The data
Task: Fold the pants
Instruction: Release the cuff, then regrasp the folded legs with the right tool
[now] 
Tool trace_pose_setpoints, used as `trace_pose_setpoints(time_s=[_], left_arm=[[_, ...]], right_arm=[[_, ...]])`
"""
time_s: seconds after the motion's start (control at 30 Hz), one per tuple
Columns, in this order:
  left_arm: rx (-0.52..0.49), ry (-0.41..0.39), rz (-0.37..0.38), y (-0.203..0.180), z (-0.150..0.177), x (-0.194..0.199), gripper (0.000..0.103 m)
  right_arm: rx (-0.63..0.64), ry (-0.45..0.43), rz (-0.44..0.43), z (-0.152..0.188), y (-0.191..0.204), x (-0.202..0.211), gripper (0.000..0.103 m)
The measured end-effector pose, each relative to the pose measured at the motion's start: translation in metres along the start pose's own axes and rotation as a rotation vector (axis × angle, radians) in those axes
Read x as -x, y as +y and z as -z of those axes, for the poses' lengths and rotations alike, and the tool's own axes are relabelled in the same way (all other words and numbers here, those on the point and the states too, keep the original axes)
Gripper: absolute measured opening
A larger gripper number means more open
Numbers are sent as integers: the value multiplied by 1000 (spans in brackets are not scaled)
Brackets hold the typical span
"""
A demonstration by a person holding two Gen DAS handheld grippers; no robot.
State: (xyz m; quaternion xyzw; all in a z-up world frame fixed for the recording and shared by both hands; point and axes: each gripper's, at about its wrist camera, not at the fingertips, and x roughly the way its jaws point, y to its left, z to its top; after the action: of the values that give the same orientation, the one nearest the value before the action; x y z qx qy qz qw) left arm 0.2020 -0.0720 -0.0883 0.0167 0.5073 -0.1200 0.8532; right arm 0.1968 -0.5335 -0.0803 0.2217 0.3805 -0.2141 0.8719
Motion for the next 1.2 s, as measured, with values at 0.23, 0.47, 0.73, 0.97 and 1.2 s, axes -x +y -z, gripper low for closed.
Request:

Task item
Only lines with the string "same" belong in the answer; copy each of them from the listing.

Answer space
Read x as -x, y as +y and z as -z of those axes, for the poses' lengths and rotations alike, and the tool's own axes are relabelled in the same way (all other words and numbers here, those on the point and the states too, keep the original axes)
State: (xyz m; quaternion xyzw; all in a z-up world frame fixed for the recording and shared by both hands; point and axes: each gripper's, at about its wrist camera, not at the fingertips, and x roughly the way its jaws point, y to its left, z to its top; after the action: of the values that give the same orientation, the one nearest the value before the action; x y z qx qy qz qw) left arm 0.2020 -0.0720 -0.0883 0.0167 0.5073 -0.1200 0.8532; right arm 0.1968 -0.5335 -0.0803 0.2217 0.3805 -0.2141 0.8719

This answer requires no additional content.